MA Residential Week - Breaking The Ice
Flowers and Flesh: A Week at Lake Floda
I'm still a bit stunned by the week I've just had in Sweden, and coming back to the real world with a bump!
Last week, I flew to Lake Floda for the residential week that kicks off my MA in Creative Practice. I was excited, definitely, but also properly nervous. Thirty-five people I knew nothing about, gathering in the middle of nowhere in Sweden. I was completely out of my comfort zone!
The location was stunning though. We were right on the lake, and when we arrived the ice was so thick you could walk on it. Terrifying at first - I wasn't sure I trusted it - but as the week went on I got braver! Thursday night it snowed, proper Swedish snow that just kept coming. Not blizzardy exactly, just persistent and beautiful. Freezing cold, the kind where you can see every breath, but those crisp days with the sun low in the sky were glorious. The sunrises made getting up early actually worth it.
Early morning sessions - but first tea!
What struck me most was the breadth of what people are doing. Painters across different mediums, people writing and publishing books, poets planning tours. One collaboration that made me smile - someone's got a water tower in their hometown in Poland, and they're going to work with a wig maker to create an exhibition where the wig sits on top of this tower. I mean, pretty imaginative!
Everyone had their endeavour - the thing they're exploring for the year. And I turned up not entirely sure what mine was.
I knew it was going to involve two of my two loves: flowers and life drawing. It was a conversation with a recent graduate that made it click. She was lovely, asked exactly the right questions, and the conversation just flowed. And suddenly there it was.
‘Flowers and Flesh’ My endeavour is centred around the thought that there is no 'ugly' stage of life, just a series of beautiful transitions.
I'm going to create twelve paintings that examine how flowers and the human body mirror each other - emergence to bud, blossom, fading, death, decay. Working with different mediums and surfaces, materials that themselves change over time. I am planning to show the work at a gallery/exhibition space in Brighton eventually, and it's meant to be a celebration of all stages of life, not just youth. With flowers, there's no single moment of perfection, just constant change. And that's what I want to explore with the human form. Not this idea that we peak at twenty-five and then it's all downhill. We change. We transform - and there's beauty in every stage.

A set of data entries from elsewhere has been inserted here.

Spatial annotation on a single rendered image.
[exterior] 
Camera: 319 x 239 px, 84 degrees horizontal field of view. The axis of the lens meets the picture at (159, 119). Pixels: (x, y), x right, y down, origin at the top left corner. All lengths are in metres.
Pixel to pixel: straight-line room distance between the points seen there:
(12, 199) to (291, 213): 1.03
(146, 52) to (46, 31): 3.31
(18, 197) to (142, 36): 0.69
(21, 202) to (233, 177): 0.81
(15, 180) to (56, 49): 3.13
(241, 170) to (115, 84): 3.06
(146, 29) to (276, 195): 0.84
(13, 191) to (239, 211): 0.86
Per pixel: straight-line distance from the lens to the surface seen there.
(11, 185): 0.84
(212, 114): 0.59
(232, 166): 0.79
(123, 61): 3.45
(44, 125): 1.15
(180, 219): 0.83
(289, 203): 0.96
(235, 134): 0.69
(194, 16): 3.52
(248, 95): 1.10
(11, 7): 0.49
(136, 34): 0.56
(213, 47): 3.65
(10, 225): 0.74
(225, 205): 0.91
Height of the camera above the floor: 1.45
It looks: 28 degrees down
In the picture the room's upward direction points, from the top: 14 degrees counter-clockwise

The MA is self-led, which means I need to get properly organised! Weekly check-ins but no clients creating structure, no wedding season rhythm. Just the work and my commitment to it. So at the end of the week I’m feeling energised and clearer about what I'm doing. The connections made this week feel significant - proper creative conversations with people whose work and stories have already shifted my thinking.
Over the year I'll share how the paintings develop, what it's like doing self-led creative practice, how fifteen years of floristry knowledge feeds into this work.
If you'd like to follow along, I'd love that. It feels both terrifying and totally the right thing, which I suspect is where the best work happens!